One of Westpac’s most concerning recent deals is the bank’s co-arrangement of a $1 billion loan to Santos in August 2022. Santos is currently pursuing multiple new oil and gas projects including the Narrabri gas project, the Pikka oil project, and the Barossa LNG project.
Santos has been making recent headlines for its hugely controversial Barossa gas project, located in the waters north of the Tiwi Islands in the Northern Territory. In September 2022, Tiwi Islands traditional owners won a federal court challenge against Santos’ project. The court ruled that Santos had failed to adequately consult Tiwi Islands traditional owners about the project. Santos challenged the ruling, but its appeal was rejected by the Federal Court in December. Despite the ruling and the Munupi people of the Tiwi Islands declaring “Munupi people don’t want any fossil fuel activities off the coast line of the Tiwi Islands”, Santos remains adamant that first gas will be achieved from Barossa in the first half of 2025.
Santos’ own lawyers argued in court that traditional owners’ connection to sea and country was more like a personal interest, “in the sense of a past time or a hobby” than a genuine legal interest.

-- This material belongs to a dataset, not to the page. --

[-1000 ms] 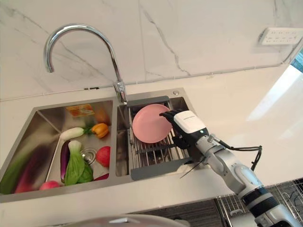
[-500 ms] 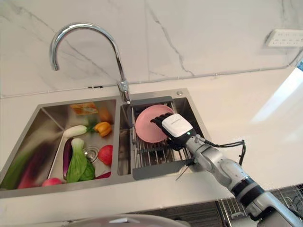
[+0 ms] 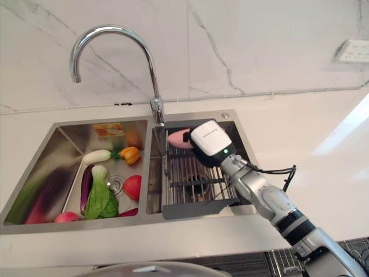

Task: Place the dishes in the dishwasher.

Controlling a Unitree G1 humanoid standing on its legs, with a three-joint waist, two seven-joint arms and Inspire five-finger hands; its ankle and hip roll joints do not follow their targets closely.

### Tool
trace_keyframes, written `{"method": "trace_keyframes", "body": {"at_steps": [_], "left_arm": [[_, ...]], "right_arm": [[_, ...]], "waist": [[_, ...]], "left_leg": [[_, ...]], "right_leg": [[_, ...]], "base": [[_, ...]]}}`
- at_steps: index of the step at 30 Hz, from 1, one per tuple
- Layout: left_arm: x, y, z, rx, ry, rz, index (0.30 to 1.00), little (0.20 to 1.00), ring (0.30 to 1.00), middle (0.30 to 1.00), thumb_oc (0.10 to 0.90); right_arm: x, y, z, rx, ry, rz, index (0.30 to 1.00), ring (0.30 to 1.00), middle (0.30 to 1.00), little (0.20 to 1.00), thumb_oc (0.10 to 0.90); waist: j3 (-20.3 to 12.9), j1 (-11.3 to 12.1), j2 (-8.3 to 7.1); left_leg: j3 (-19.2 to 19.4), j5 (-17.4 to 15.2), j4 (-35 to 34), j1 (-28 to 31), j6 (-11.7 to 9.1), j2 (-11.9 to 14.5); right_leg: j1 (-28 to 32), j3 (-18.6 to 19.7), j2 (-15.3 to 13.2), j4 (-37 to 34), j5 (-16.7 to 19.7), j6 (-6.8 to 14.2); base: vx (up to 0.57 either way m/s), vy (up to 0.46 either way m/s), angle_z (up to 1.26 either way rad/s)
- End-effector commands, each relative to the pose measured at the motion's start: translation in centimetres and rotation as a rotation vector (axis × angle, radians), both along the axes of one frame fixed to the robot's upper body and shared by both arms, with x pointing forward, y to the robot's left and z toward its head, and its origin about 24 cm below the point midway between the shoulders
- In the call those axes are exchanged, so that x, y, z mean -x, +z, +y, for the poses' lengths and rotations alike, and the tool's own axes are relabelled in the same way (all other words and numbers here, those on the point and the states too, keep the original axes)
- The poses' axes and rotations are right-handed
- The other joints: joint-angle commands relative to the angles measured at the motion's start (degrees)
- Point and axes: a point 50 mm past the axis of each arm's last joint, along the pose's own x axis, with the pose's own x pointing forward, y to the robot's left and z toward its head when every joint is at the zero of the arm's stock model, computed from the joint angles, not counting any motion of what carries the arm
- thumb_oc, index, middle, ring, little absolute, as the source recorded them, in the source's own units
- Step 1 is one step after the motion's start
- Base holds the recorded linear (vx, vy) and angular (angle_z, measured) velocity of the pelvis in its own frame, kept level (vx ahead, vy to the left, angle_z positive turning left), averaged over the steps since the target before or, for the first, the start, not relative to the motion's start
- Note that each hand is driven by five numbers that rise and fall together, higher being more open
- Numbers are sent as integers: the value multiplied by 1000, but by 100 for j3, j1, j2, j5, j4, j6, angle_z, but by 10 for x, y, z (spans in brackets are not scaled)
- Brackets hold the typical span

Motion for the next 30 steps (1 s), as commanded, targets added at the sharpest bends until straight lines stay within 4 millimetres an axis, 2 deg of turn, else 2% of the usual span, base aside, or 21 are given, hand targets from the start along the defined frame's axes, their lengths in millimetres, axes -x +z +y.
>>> {"method": "trace_keyframes", "body": {"at_steps": [1, 10, 19, 20, 21, 24, 25, 26, 27, 29, 30], "left_arm": [[-29, 1, -21, 41, -72, -54, 900, 900, 900, 900, 800], [-29, 1, -21, 35, -101, -59, 900, 900, 900, 900, 800], [-32, 2, -19, 38, -116, -69, 900, 900, 900, 900, 800], [-34, 3, -18, 42, -96, -81, 900, 900, 900, 900, 800], [-35, 3, -18, 42, -96, -83, 900, 900, 900, 900, 800], [-45, 6, -19, 62, -51, -122, 900, 900, 900, 900, 800], [-47, 6, -22, 70, -42, -127, 900, 900, 900, 900, 800], [-48, 6, -24, 75, -35, -128, 900, 900, 900, 900, 800], [-49, 5, -25, 79, -37, -127, 900, 900, 900, 900, 800], [-48, 5, -25, 85, -35, -119, 900, 900, 900, 900, 800], [-48, 5, -25, 85, -35, -119, 900, 900, 900, 900, 800]], "right_arm": [[-13, 52, 3, -143, 5, -250, 300, 300, 300, 300, 400], [-3, 74, -12, -201, -31, -343, 300, 300, 300, 300, 400], [12, 114, -33, -208, -65, -501, 300, 300, 300, 300, 400], [14, 126, -35, -203, -59, -548, 300, 300, 300, 300, 400], [14, 127, -35, -204, -59, -549, 300, 300, 300, 300, 400], [13, 149, -28, -182, -7, -614, 300, 300, 300, 300, 400], [13, 158, -25, -158, 4, -651, 300, 300, 300, 300, 400], [14, 163, -26, -138, 1, -675, 300, 300, 300, 300, 400], [15, 169, -26, -106, -5, -704, 300, 300, 300, 300, 400], [17, 181, -21, -63, 11, -768, 300, 300, 300, 300, 400], [17, 181, -21, -63, 11, -768, 300, 300, 300, 300, 400]], "waist": [[-156, 59, -255], [-142, 9, -267], [-131, -113, -331], [-46, -126, -378], [-49, -128, -394], [82, -56, -439], [122, -57, -455], [119, -85, -477], [137, -117, -508], [165, -119, -522], [165, -119, -522]], "left_leg": [[-45, -572, 126, 362, -62, 152], [-16, -601, 137, 378, -48, 144], [-57, -695, 226, 333, -23, 129], [-192, -810, 648, 153, 23, 144], [-197, -796, 677, 108, 31, 126], [-988, -1072, 1093, -156, 90, -170], [-1246, -1163, 1133, -188, 123, -330], [-1344, -1190, 1099, -201, 152, -416], [-1321, -1212, 1112, -243, 194, -505], [-1007, -1227, 1070, -337, 270, -581], [-1007, -1227, 1070, -337, 270, -581]], "right_leg": [[-121, -292, -410, 88, -137, 324], [-136, -245, -403, 88, -125, 327], [-194, -105, -393, 136, -112, 324], [-281, 44, -386, 292, -145, 280], [-315, 44, -407, 305, -131, 277], [-713, 388, -432, 572, -104, 252], [-849, 522, -461, 608, 0, 278], [-930, 571, -489, 571, 86, 312], [-1036, 600, -551, 501, 291, 407], [-1242, 547, -710, 270, 744, 662], [-1242, 547, -710, 270, 744, 662]], "base": [[0, 0, 0], [0, 0, 0], [-5, 6, -1], [-61, 23, 1], [-93, 37, -2], [-102, 88, -23], [-108, 148, -67], [-123, 170, -87], [-150, 149, -83], [-154, 110, -48], [-142, 67, -73]]}}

That Santos considers traditional owners’ interest in the land to be a “hobby” shows a complete disregard for the rights of Indigenous Australians.
Westpac says in its Reconciliation Action Plan that it wants to “build free, prior and informed consent (FPIC) principles throughout its operations and set the new standard for reconciliation through consent processes.” Santos’ recent actions surely call into question whether the bank should be considering ending its relationship with a client who doesn’t respect the principles of FPIC in practice. This issue was raised with the board at today’s meeting, but Westpac failed to answer whether it knew about the Tiwi Islanders’ legal challenge to the Barossa project before making the Santos loan, nor would it commit to not lending to the associated Darwin LNG expansion project.